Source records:
======
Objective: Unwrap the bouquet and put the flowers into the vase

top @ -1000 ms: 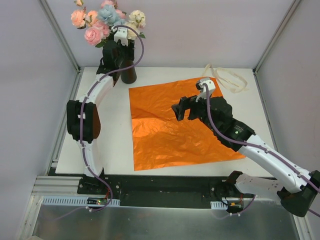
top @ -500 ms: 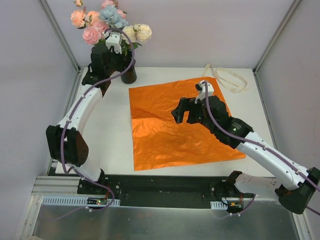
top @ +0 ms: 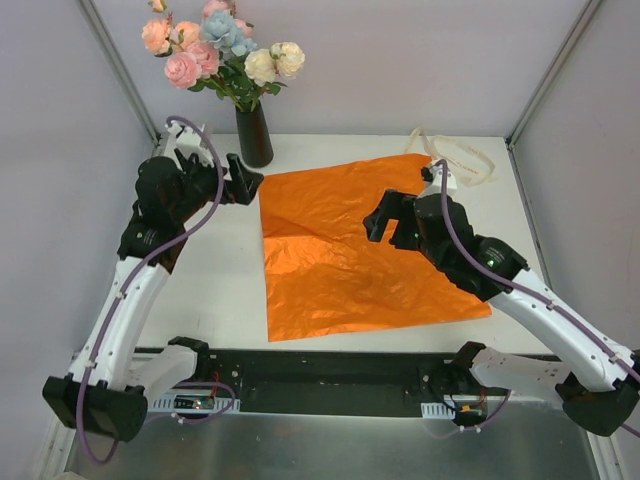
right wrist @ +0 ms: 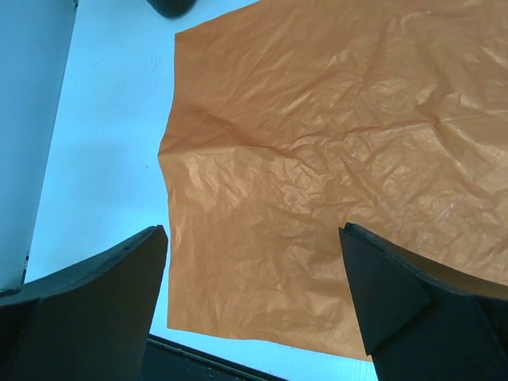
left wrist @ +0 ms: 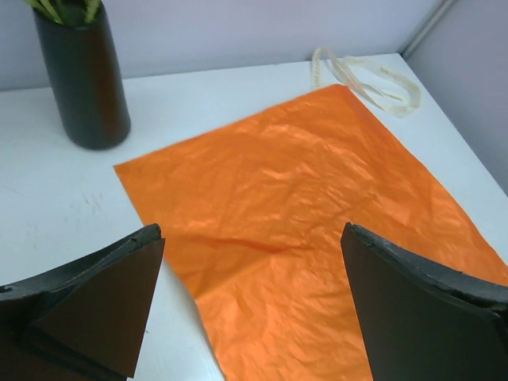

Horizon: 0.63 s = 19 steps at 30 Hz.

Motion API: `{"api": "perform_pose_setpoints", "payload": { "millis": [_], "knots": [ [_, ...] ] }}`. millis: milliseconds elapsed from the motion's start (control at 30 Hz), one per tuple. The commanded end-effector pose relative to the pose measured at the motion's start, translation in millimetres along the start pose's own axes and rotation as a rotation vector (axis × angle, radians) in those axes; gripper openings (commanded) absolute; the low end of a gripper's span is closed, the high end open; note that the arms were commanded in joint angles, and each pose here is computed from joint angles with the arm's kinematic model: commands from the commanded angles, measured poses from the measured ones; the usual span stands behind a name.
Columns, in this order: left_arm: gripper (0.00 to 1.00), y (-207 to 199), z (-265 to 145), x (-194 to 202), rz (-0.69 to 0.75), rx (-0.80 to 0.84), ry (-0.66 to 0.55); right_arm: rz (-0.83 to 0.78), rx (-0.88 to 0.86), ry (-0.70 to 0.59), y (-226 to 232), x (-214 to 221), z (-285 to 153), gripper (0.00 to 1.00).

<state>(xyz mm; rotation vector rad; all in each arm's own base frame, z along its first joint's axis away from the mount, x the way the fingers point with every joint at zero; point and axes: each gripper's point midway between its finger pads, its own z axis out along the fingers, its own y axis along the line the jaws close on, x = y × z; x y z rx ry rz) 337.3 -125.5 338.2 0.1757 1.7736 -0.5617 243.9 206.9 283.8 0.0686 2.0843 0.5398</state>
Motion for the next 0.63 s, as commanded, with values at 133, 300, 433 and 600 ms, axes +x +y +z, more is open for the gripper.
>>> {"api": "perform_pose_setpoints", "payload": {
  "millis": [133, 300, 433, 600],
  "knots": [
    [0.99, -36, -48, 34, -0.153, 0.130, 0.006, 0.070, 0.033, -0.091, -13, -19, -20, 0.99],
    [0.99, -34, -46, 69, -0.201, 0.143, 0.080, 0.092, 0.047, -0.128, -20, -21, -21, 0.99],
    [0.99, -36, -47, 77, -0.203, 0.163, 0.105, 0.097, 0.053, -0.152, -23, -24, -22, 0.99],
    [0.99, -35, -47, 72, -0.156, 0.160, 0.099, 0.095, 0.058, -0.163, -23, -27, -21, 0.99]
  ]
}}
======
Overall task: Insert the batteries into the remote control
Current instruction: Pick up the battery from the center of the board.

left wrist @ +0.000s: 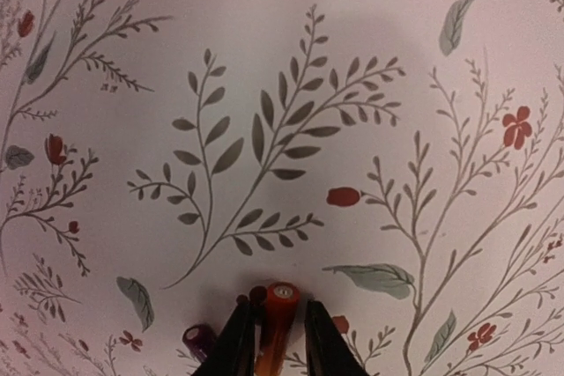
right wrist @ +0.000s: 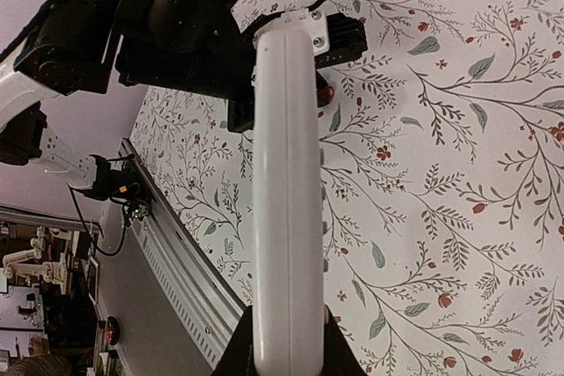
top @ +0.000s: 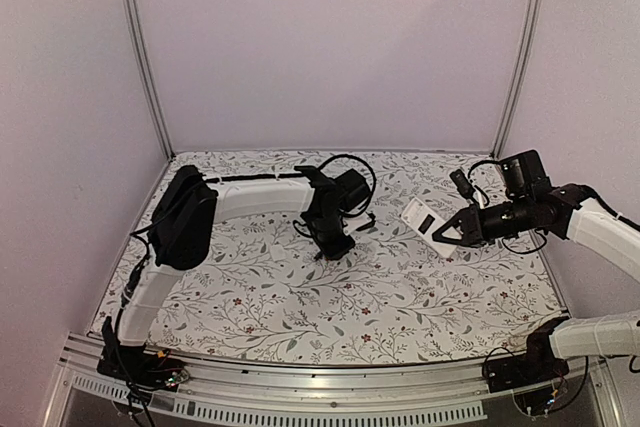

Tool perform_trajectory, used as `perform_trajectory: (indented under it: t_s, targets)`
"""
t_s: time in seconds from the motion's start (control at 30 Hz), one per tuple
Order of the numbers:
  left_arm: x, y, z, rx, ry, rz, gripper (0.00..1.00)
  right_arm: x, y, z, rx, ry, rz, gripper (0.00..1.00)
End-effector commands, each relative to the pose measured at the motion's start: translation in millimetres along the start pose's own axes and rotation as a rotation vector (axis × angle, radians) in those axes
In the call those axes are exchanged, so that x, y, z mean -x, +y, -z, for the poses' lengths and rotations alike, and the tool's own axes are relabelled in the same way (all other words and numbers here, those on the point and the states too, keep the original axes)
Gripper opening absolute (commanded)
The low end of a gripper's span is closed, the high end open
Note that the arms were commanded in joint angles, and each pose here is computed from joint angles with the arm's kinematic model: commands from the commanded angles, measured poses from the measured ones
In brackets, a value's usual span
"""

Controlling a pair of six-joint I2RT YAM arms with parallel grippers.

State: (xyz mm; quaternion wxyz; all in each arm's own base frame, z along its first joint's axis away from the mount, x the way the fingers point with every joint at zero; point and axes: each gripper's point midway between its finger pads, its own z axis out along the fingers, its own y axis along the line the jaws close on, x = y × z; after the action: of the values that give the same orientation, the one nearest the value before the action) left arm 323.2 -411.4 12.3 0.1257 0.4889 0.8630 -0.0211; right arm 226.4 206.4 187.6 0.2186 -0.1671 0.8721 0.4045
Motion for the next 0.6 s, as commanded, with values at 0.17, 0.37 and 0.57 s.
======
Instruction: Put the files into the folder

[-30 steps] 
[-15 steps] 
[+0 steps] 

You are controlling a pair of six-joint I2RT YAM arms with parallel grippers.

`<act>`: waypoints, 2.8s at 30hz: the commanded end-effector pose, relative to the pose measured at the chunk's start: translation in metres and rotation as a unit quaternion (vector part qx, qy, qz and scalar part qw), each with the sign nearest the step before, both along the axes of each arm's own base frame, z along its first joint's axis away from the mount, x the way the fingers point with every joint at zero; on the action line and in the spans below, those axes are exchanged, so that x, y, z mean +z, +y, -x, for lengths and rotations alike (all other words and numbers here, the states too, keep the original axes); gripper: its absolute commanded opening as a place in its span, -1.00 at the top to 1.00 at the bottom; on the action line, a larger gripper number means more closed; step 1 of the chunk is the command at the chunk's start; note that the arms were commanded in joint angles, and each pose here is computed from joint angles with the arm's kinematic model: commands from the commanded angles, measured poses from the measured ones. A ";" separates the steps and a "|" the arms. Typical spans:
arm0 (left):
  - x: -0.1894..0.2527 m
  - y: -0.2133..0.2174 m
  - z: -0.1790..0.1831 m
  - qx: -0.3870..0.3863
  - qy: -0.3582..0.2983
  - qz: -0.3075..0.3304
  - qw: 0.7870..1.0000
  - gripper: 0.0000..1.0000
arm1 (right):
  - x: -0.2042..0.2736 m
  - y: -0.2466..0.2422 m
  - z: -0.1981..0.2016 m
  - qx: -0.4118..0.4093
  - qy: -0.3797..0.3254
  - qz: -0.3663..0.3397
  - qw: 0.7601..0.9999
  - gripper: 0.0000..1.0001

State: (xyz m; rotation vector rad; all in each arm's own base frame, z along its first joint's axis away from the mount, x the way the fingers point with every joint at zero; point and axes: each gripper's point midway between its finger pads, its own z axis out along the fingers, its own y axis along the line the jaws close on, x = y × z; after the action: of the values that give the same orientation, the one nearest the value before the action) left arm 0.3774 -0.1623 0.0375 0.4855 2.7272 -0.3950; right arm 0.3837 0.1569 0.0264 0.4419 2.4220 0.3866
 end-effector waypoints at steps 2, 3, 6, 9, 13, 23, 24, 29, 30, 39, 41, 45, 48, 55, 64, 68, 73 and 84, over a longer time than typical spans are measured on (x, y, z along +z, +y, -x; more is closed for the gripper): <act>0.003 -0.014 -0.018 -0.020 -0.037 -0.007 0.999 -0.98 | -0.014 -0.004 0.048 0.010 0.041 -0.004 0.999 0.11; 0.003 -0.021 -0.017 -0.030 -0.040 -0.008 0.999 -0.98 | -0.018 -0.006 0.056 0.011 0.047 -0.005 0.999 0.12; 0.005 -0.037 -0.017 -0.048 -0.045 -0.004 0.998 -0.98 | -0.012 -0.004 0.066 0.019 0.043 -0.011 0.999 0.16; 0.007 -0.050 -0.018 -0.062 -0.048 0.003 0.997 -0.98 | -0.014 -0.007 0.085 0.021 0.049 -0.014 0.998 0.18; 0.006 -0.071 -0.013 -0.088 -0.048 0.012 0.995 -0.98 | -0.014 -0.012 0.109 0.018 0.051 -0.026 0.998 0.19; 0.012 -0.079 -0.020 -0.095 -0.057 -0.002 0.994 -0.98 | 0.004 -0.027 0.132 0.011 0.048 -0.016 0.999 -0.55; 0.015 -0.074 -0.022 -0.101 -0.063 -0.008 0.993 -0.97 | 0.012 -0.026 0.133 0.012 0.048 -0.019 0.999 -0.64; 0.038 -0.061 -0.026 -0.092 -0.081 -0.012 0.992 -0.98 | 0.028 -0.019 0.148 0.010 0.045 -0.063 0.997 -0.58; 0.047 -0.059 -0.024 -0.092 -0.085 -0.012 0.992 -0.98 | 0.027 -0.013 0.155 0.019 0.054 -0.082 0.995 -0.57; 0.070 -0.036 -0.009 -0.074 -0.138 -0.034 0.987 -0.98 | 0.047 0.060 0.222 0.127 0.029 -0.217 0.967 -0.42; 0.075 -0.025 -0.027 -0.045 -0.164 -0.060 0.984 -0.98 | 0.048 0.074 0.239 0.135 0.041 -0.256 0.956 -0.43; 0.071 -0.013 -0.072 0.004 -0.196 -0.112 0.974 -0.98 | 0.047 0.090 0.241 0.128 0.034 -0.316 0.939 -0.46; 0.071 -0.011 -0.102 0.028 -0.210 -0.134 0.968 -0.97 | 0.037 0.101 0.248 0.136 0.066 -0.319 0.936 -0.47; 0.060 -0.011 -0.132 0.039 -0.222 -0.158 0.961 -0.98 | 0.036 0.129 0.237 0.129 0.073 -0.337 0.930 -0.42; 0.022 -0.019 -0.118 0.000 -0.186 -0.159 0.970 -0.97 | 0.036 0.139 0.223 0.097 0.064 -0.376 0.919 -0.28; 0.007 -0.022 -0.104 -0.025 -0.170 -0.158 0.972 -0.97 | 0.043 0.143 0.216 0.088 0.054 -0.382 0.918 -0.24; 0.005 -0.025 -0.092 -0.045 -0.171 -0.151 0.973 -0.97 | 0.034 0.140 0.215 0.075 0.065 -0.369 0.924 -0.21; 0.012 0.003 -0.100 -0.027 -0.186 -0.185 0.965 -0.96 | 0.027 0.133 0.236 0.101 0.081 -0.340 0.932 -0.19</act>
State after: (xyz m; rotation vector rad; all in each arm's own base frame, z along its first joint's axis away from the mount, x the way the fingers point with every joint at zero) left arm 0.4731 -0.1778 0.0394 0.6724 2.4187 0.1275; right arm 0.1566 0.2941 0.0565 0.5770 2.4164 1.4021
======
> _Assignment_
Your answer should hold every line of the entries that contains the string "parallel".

> _Exercise result_
Controlling a pair of six-joint I2RT YAM arms with parallel grippers.
You are controlling a pair of six-joint I2RT YAM arms with parallel grippers.

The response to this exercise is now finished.